Prior to age 65, there is a 20% penalty for non-qualified withdrawals from an HSA. After age 65, the penalty is waived, but you will have to pay tax on any withdrawal for a non-qualified expense. It would obviously be preferable to take a tax-free withdrawal for a qualified expense, but if you were to need the funds for other purposes, then the account would be treated the same as a 401(k) or Traditional IRA. And that’s still a benefit, because you had an upfront tax-deduction followed by years of tax deferred growth. Unlike a Traditional IRA, however, there are no income restrictions on contributing to an HSA, so this is a tax deduction that many high income families miss. And there are no Required Minimum Distributions on an HSA.

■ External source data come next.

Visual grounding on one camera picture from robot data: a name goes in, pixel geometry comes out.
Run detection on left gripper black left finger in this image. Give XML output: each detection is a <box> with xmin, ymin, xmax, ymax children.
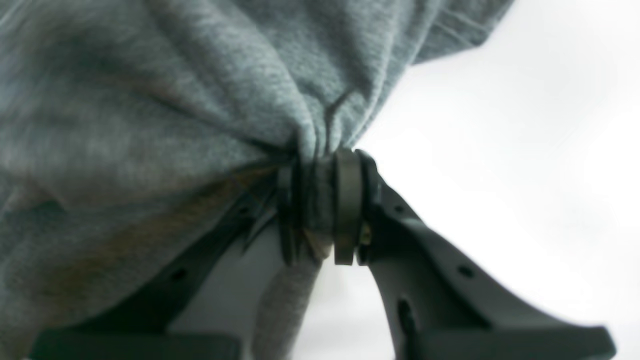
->
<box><xmin>30</xmin><ymin>165</ymin><xmax>303</xmax><ymax>360</ymax></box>

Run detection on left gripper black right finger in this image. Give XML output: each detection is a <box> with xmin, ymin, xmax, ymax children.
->
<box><xmin>333</xmin><ymin>149</ymin><xmax>617</xmax><ymax>360</ymax></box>

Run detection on grey T-shirt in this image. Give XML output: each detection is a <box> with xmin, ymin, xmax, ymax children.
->
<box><xmin>1</xmin><ymin>0</ymin><xmax>513</xmax><ymax>360</ymax></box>

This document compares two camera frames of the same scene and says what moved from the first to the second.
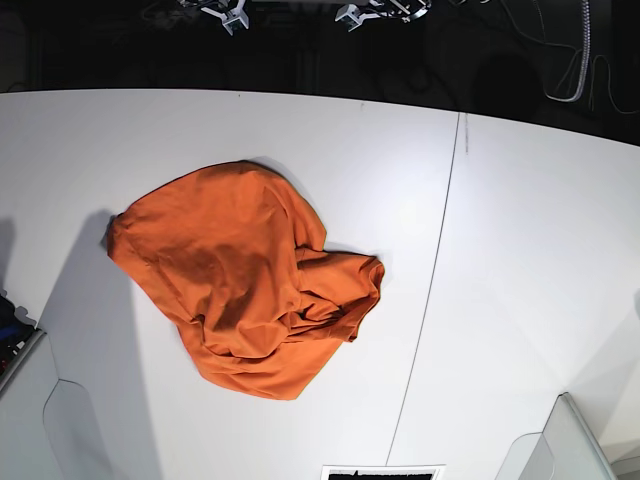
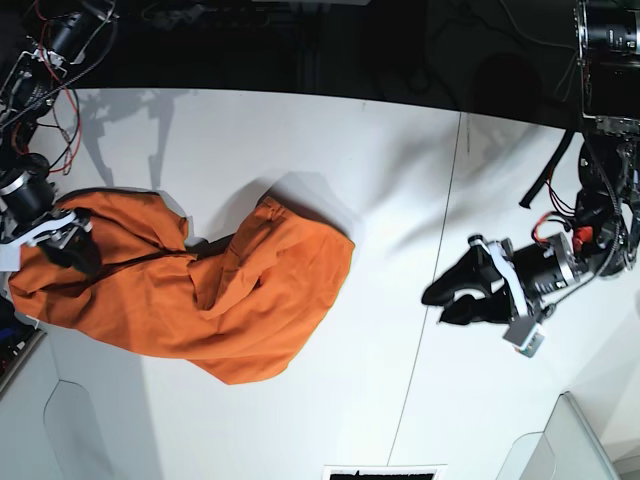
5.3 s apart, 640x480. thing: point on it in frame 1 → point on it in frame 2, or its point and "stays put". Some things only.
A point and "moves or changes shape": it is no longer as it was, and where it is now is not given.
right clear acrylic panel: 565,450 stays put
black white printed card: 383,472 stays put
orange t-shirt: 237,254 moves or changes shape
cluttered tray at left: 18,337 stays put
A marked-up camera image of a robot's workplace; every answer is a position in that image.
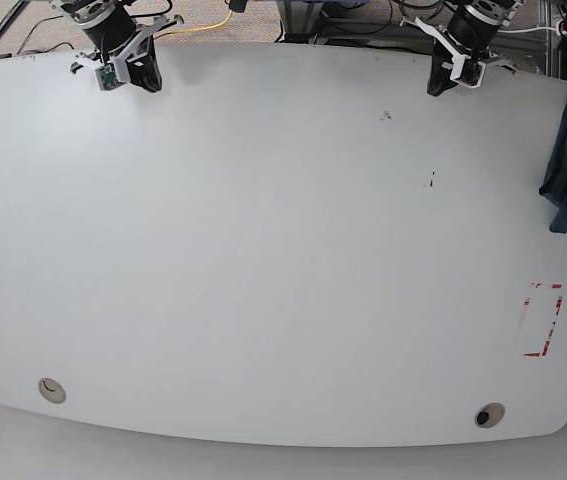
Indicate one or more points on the red tape rectangle marking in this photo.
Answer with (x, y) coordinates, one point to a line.
(539, 317)

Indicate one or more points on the table grommet hole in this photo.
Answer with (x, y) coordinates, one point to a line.
(489, 415)
(51, 390)

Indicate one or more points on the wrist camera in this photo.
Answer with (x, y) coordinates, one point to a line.
(469, 75)
(107, 77)

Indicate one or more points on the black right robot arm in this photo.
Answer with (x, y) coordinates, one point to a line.
(84, 60)

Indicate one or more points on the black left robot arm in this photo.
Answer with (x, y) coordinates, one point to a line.
(488, 4)

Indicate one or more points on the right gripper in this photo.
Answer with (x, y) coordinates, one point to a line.
(126, 39)

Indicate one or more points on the left table grommet hole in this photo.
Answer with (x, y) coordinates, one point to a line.
(51, 390)

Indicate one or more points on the right table grommet hole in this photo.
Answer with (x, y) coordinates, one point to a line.
(489, 415)

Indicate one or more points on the aluminium frame rail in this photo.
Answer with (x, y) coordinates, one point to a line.
(355, 30)

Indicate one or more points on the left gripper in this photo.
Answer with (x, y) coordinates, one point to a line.
(462, 47)

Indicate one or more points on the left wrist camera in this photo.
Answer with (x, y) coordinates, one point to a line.
(469, 75)

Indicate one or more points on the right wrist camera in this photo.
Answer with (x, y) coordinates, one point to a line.
(107, 77)

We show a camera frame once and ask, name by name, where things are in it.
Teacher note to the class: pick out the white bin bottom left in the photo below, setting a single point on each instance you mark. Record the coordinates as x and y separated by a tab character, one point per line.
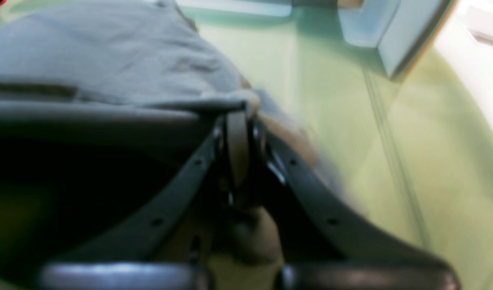
400	30

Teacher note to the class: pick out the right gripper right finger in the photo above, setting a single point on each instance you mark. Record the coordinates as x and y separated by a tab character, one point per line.
327	245

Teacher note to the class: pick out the pale green table cloth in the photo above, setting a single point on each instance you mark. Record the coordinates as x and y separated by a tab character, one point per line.
415	156

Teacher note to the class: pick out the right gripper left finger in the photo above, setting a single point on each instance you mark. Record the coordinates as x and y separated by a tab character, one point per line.
121	257

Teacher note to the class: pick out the grey t-shirt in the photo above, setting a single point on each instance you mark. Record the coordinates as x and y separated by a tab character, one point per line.
130	74

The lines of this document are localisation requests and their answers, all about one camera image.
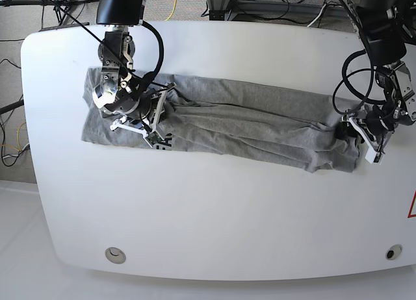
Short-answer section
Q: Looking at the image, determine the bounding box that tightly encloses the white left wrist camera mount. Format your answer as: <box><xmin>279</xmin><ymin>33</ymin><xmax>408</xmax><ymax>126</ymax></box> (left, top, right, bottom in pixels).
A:
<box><xmin>341</xmin><ymin>111</ymin><xmax>393</xmax><ymax>164</ymax></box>

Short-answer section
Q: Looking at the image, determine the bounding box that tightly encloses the black tripod stand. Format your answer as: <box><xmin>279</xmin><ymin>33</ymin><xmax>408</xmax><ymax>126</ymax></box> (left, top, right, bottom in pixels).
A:
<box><xmin>1</xmin><ymin>0</ymin><xmax>99</xmax><ymax>29</ymax></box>

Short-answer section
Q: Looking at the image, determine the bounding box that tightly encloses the left silver table grommet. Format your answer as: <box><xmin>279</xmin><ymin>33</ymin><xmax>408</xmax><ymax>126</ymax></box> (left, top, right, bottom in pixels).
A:
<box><xmin>105</xmin><ymin>247</ymin><xmax>126</xmax><ymax>264</ymax></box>

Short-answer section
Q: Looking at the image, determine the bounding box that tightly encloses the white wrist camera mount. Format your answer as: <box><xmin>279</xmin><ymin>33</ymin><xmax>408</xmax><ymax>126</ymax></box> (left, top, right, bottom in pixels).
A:
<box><xmin>341</xmin><ymin>111</ymin><xmax>393</xmax><ymax>164</ymax></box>
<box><xmin>110</xmin><ymin>82</ymin><xmax>176</xmax><ymax>148</ymax></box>

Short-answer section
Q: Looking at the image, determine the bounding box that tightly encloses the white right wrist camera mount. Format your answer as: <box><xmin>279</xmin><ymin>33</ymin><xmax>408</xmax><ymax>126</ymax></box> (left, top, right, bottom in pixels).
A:
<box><xmin>110</xmin><ymin>82</ymin><xmax>176</xmax><ymax>148</ymax></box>

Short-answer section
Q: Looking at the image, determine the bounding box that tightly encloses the grey metal table base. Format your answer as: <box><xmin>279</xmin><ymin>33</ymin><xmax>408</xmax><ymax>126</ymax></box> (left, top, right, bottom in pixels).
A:
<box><xmin>202</xmin><ymin>0</ymin><xmax>328</xmax><ymax>25</ymax></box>

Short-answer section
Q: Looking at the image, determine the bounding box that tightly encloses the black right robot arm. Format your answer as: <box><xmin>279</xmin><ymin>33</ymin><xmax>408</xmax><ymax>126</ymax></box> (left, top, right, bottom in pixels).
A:
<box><xmin>92</xmin><ymin>0</ymin><xmax>164</xmax><ymax>125</ymax></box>

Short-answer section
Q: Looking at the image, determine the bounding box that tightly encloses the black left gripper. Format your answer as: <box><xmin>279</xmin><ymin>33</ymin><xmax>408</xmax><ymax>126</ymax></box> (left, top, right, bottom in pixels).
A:
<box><xmin>335</xmin><ymin>106</ymin><xmax>396</xmax><ymax>141</ymax></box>

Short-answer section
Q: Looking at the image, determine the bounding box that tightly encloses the grey T-shirt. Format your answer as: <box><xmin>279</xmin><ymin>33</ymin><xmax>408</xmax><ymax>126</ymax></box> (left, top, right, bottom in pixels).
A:
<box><xmin>80</xmin><ymin>66</ymin><xmax>368</xmax><ymax>175</ymax></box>

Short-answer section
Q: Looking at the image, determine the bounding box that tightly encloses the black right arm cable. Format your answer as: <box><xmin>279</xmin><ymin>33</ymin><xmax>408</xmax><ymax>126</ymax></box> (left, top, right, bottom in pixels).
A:
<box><xmin>34</xmin><ymin>0</ymin><xmax>164</xmax><ymax>93</ymax></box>

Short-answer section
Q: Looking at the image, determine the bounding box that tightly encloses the right silver table grommet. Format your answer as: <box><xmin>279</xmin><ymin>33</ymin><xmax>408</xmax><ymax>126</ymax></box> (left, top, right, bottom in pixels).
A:
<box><xmin>385</xmin><ymin>244</ymin><xmax>403</xmax><ymax>260</ymax></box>

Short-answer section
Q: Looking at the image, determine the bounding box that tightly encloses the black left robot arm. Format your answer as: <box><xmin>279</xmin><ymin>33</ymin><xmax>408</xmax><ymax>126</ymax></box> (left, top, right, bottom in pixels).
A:
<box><xmin>338</xmin><ymin>0</ymin><xmax>415</xmax><ymax>144</ymax></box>

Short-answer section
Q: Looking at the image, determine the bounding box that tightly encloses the yellow floor cable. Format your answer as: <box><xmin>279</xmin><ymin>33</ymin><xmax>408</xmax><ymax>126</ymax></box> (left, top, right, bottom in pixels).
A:
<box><xmin>164</xmin><ymin>0</ymin><xmax>180</xmax><ymax>21</ymax></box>

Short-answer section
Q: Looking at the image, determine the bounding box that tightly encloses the red tape rectangle marking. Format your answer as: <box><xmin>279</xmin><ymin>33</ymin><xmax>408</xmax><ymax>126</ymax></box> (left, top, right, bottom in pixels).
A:
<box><xmin>408</xmin><ymin>192</ymin><xmax>416</xmax><ymax>218</ymax></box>

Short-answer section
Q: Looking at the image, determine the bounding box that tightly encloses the silver table grommet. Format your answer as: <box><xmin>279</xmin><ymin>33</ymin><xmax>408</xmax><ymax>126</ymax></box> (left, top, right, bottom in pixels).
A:
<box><xmin>385</xmin><ymin>244</ymin><xmax>403</xmax><ymax>260</ymax></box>
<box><xmin>105</xmin><ymin>247</ymin><xmax>126</xmax><ymax>264</ymax></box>

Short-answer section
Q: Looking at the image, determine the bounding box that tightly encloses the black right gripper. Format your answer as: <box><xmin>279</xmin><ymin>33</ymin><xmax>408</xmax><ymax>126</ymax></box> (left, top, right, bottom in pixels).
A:
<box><xmin>92</xmin><ymin>82</ymin><xmax>159</xmax><ymax>123</ymax></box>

The only negative is that the contribution limits are relatively low. For 2014, the maximum contribution is $3,300 for a single plan or $6,550 for a family plan. Account holders who are over age 55 but not enrolled in Medicare can contribute an additional $1,000 catch-up. Once you’re enrolled in Medicare (Part A or B), you are ineligible to fund an HSA. Not all high deductible health plans are HSA eligible, so please do not open an HSA until you have confirmed you can participate.

A high deductible plan is generally a good deal if you have few medical and prescription expenses and primarily want coverage in case of a major illness. On the other hand, if you have a lot of on going medical bills for your family, a high deductible plan may be more expensive if you will hit the annual out of pocket maximum each year.

Given the significant size of medical expenses in retirement, the high inflation rate of medical care, and the troubling state of future Medicare funding, starting an HSA early makes sense. Looking at the remarkable long-term tax benefits of an HSA, I suggest clients consider an HSA on equal ground with funding a Roth or Traditional IRA.